Epps believed one person can make a difference and had taught his children the same. During his military service, “Marines are always in front” had become a mantra. And as a broad-shouldered man who stood over six feet tall, he played the figure of a leader and protector. Epps addressed the bearded man who was shouting at police. “Tonight, you can bring shame on us,” Epps said he warned the man. “That’s not what it’s about.”

The crowd reacted, but not in the way Epps had hoped. A few dismissed him, calling him “boomer.” “We’re here to defend the Constitution,” Epps shot back. “Tomorrow, we need to go in to the Capitol. In to the Capitol, peacefully.”

Epps would later say he intended to redirect the crowd’s attention to what he believed to be the goal of the next day’s rally: showing support for President Trump and marching peacefully to the Capitol to protest problems with the election.

What Epps didn’t know was the man with the megaphone was a social media influencer named Anthime Gionet. Known online as “Baked Alaska” (he was born in Anchorage), Gionet, who livestreamed their conversation, responded to Epps’ attempts to calm the crowd and turned on him, chanting, “Fed! Fed!” The crowd followed suit. Epps left the hecklers and walked back to his hotel.
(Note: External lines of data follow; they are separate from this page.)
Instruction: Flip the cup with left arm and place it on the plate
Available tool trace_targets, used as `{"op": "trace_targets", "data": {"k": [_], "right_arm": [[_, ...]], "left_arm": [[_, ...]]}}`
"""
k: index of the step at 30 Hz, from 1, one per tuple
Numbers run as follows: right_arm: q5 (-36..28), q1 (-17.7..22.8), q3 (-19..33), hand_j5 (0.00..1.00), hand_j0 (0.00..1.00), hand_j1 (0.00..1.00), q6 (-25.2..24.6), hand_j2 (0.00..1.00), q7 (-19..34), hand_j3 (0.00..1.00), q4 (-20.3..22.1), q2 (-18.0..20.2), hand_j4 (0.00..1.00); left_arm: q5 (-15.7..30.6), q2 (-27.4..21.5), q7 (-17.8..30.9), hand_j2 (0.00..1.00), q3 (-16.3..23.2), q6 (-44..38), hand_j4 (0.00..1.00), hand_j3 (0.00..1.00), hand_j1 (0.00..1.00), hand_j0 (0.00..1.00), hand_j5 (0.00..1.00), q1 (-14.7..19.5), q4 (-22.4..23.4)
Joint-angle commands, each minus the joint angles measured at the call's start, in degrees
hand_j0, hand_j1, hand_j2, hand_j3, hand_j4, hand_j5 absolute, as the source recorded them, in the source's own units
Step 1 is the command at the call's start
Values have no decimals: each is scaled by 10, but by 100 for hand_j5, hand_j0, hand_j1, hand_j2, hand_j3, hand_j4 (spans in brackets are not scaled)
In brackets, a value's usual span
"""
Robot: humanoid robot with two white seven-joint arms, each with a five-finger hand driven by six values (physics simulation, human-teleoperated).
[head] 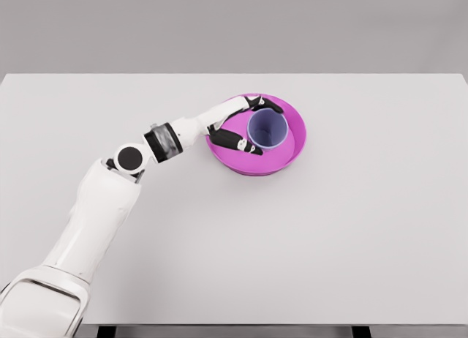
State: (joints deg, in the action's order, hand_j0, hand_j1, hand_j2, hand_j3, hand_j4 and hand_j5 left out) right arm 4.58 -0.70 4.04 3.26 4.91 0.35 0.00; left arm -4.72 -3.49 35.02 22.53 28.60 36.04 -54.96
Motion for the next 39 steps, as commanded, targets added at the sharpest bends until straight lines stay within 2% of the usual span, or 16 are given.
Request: {"op": "trace_targets", "data": {"k": [1,3,5,7,9,39], "right_arm": [[0,0,0,100,100,100,0,100,0,100,0,0,100],[0,0,0,100,100,100,0,100,0,100,0,0,100],[0,0,0,100,100,100,0,100,0,100,0,0,100],[0,0,0,100,100,100,0,100,0,100,0,0,100],[0,0,0,100,100,100,0,100,0,100,0,0,100],[0,0,0,100,100,100,0,100,0,100,0,0,100]], "left_arm": [[5,1,0,73,1,1,73,73,73,73,73,0,5],[5,0,0,76,1,0,76,76,76,76,76,0,5],[3,0,0,89,1,1,89,89,89,89,89,-1,4],[3,0,0,97,1,1,97,97,97,97,97,-1,4],[3,-1,0,100,1,1,100,100,100,100,100,-3,3],[3,-9,0,100,-5,16,100,100,100,100,100,5,-15]]}}
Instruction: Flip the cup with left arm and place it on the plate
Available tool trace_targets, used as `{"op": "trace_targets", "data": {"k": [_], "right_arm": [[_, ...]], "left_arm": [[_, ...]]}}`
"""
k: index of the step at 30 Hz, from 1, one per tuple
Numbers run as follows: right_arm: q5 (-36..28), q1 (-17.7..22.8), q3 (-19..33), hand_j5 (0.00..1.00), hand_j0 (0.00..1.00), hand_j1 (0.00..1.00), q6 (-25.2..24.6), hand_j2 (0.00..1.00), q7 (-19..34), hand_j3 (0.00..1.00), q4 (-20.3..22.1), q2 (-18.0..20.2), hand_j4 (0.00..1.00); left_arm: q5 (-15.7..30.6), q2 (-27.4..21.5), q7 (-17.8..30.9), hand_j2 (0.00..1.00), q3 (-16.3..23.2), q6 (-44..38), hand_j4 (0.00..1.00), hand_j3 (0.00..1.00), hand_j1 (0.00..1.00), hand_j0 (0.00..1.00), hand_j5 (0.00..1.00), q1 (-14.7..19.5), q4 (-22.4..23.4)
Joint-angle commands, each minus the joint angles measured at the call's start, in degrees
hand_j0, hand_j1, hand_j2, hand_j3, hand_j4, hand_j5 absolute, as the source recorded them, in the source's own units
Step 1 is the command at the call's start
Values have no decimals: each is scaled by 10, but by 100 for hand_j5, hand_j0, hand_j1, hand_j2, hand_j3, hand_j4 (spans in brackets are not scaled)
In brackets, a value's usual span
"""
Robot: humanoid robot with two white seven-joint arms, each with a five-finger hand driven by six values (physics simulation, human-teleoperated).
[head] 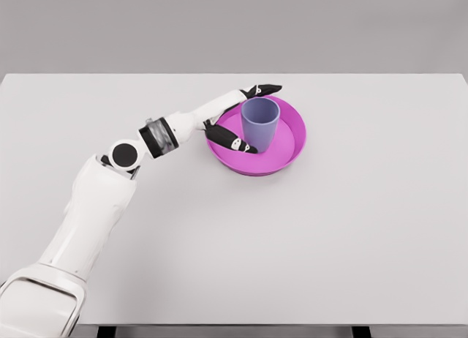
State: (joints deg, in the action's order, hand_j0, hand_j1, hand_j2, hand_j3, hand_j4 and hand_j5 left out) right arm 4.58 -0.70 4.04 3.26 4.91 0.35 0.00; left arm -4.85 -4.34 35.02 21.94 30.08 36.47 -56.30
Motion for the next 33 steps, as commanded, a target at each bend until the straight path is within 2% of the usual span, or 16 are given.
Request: {"op": "trace_targets", "data": {"k": [1,5,9,15,21,25,29,30,31,33], "right_arm": [[0,0,0,100,100,100,0,100,0,100,0,0,100],[0,0,0,100,100,100,0,100,0,100,0,0,100],[0,0,0,100,100,100,0,100,0,100,0,0,100],[0,0,0,100,100,100,0,100,0,100,0,0,100],[0,0,0,100,100,100,0,100,0,100,0,0,100],[0,0,0,100,100,100,0,100,0,100,0,0,100],[0,0,0,100,100,100,0,100,0,100,0,0,100],[0,0,0,100,100,100,1,100,0,100,0,0,100],[0,0,0,100,100,100,0,100,0,100,0,0,100],[0,0,0,100,100,100,0,100,0,100,0,0,100]], "left_arm": [[5,-1,0,100,1,1,100,100,100,100,100,0,-1],[5,-1,0,100,-1,1,100,100,100,100,100,2,-3],[5,-16,0,100,-5,0,100,100,100,100,100,-1,-37],[6,-37,0,100,-6,1,100,100,100,100,100,-4,-39],[8,-82,0,100,-22,7,100,100,100,100,100,-6,-50],[10,-137,0,100,-44,30,100,100,100,100,100,-6,-51],[11,-214,0,100,-102,49,100,100,100,100,100,-44,-52],[11,-228,0,100,-121,49,100,100,100,100,100,-57,-51],[11,-248,0,100,-160,49,100,100,100,100,100,-89,-51],[15,-282,0,100,-186,49,100,100,100,100,100,-112,-51]]}}
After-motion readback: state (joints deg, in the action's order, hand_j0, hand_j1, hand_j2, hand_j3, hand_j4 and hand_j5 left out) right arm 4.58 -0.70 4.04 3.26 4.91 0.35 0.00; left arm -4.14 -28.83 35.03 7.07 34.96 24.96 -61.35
On the morning of January 6, Epps and his son rose early, grabbed breakfast sandwiches at a nearby convenience store and arrived at the Ellipse before 8 a.m. Wearing a beige shirt and a red Trump baseball cap, Epps told people to plan on marching to the Capitol after the president’s remarks. Then, huddled against the cold, they watched the lineup of speakers.

At noon, Trump took the podium. “We will never give up; we will never concede,” he told the cheering crowd. “You don’t concede when there’s theft involved.”

Epps noticed some in the crowd breaking away, including men he recognized from the night before. He followed, trying to get to the front of the group. Epps had expected a peaceful demonstration, like the one he had attended with his father, the 2009 Taxpayer March on Washington, also known as the 9/12 Tea Party, when thousands of people had marched to the U.S. Capitol to protest President Barack Obama’s tax policies, health care reform efforts and bank bailouts.

But today, as the megaphone-toting protesters walked faster along Pennsylvania Avenue, Epps saw them grab sticks and metal bars, according to court records. In 2009, he remembered demonstrators picking up trash — not makeshift weapons. “Put that down,” Epps pleaded, “you’re going to get shot!”

He followed the crowd as it pushed aside mesh fencing and bicycle rack barriers marking the restricted area of the Capitol grounds. His eyes fell on a set of metal barricades guarded by U.S. Capitol Police officers up ahead. Clearly, the building wasn’t open to the public this time. The crowd’s fervor only grew. People screamed at the police, calling them “oath breakers” and saying they were “on the wrong side.”

Conspiracy subcultures have always carried high risks for participants because they’re heavy on paranoia and light on objective, agreed upon facts.

On Epps’ 2009 visit to Washington, he met military veterans and law enforcement officers who belonged to a newly founded group called the Oath Keepers. Led by Stewart Rhodes, the Oath Keepers whom Epps met struck him as stand-up guys, and he joined the organization. He served as Arizona state chapter president but within two years had parted ways with the militia (he would later say they had become too radical).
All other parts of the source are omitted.